- [What is required]
Nothing in the data may be altered; restate all of it exactly.

- [Provided data]

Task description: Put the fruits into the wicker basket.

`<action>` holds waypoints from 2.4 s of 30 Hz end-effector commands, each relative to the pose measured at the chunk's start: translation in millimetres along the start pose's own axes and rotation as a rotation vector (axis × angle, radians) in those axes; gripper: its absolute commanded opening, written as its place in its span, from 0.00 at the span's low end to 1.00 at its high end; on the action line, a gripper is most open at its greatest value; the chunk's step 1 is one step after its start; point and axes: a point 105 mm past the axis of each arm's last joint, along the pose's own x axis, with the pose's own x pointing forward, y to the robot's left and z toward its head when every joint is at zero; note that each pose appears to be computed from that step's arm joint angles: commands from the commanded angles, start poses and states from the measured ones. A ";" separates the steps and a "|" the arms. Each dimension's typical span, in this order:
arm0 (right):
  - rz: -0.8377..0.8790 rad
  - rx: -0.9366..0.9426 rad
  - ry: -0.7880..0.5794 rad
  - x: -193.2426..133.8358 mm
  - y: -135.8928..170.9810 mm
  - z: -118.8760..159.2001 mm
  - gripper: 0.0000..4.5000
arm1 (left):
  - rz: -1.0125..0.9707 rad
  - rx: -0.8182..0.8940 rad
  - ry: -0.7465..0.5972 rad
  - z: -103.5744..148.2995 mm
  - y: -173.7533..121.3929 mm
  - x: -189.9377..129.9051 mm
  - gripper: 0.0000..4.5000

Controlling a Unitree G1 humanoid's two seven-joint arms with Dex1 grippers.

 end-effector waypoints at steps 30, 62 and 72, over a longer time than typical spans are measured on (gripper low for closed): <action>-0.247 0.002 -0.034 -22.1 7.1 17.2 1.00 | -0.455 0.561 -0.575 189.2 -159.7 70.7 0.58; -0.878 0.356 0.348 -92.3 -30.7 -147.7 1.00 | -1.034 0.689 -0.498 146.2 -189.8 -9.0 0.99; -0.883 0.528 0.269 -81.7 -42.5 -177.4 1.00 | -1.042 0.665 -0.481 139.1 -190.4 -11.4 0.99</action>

- [Solution]
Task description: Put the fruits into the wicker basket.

`<action>` holds waypoints from 2.4 s of 30 Hz end-effector commands, each relative to the pose measured at the chunk's start: translation in millimetres along the start pose's own axes and rotation as a rotation vector (axis × angle, radians) in those axes; gripper: its absolute commanded opening, written as its place in its span, from 0.00 at the span's low end to 1.00 at its high end; on the action line, a gripper is most open at its greatest value; the chunk's step 1 is one step after its start; point and axes: a point 105 mm past the axis of each arm's last joint, along the pose's own x axis, with the pose's own x pointing forward, y to the robot's left and z toward its head when every joint is at zero; note that each pose appears to be computed from that step's arm joint angles: commands from the commanded angles, start poses and states from the measured ones. A ";" separates the steps and a "|" the arms. Each dimension's typical span, in this order:
arm0 (right):
  - rz: -0.8377..0.8790 rad
  - rx: -0.9366..0.9426 rad
  - ry: -0.7880..0.5794 rad
  - x: -193.2426..133.8358 mm
  - y: -135.8928..170.9810 mm
  - z: -118.8760..159.2001 mm
  - gripper: 0.0000..4.5000
arm1 (left):
  - rz: -1.0125..0.9707 rad
  - rx: -0.8182..0.8940 rad
  - ry: -0.7465..0.5972 rad
  - z: -103.5744..148.2995 mm
  - y: -173.7533..121.3929 mm
  - x: -189.9377..129.9051 mm
  - gripper: 0.0000..4.5000

Controlling a Unitree G1 humanoid's two seven-joint arms with Dex1 grippers.

 end-effector waypoints at steps 30, 62 and 72, over a longer time than typical spans are measured on (gripper low for closed): <action>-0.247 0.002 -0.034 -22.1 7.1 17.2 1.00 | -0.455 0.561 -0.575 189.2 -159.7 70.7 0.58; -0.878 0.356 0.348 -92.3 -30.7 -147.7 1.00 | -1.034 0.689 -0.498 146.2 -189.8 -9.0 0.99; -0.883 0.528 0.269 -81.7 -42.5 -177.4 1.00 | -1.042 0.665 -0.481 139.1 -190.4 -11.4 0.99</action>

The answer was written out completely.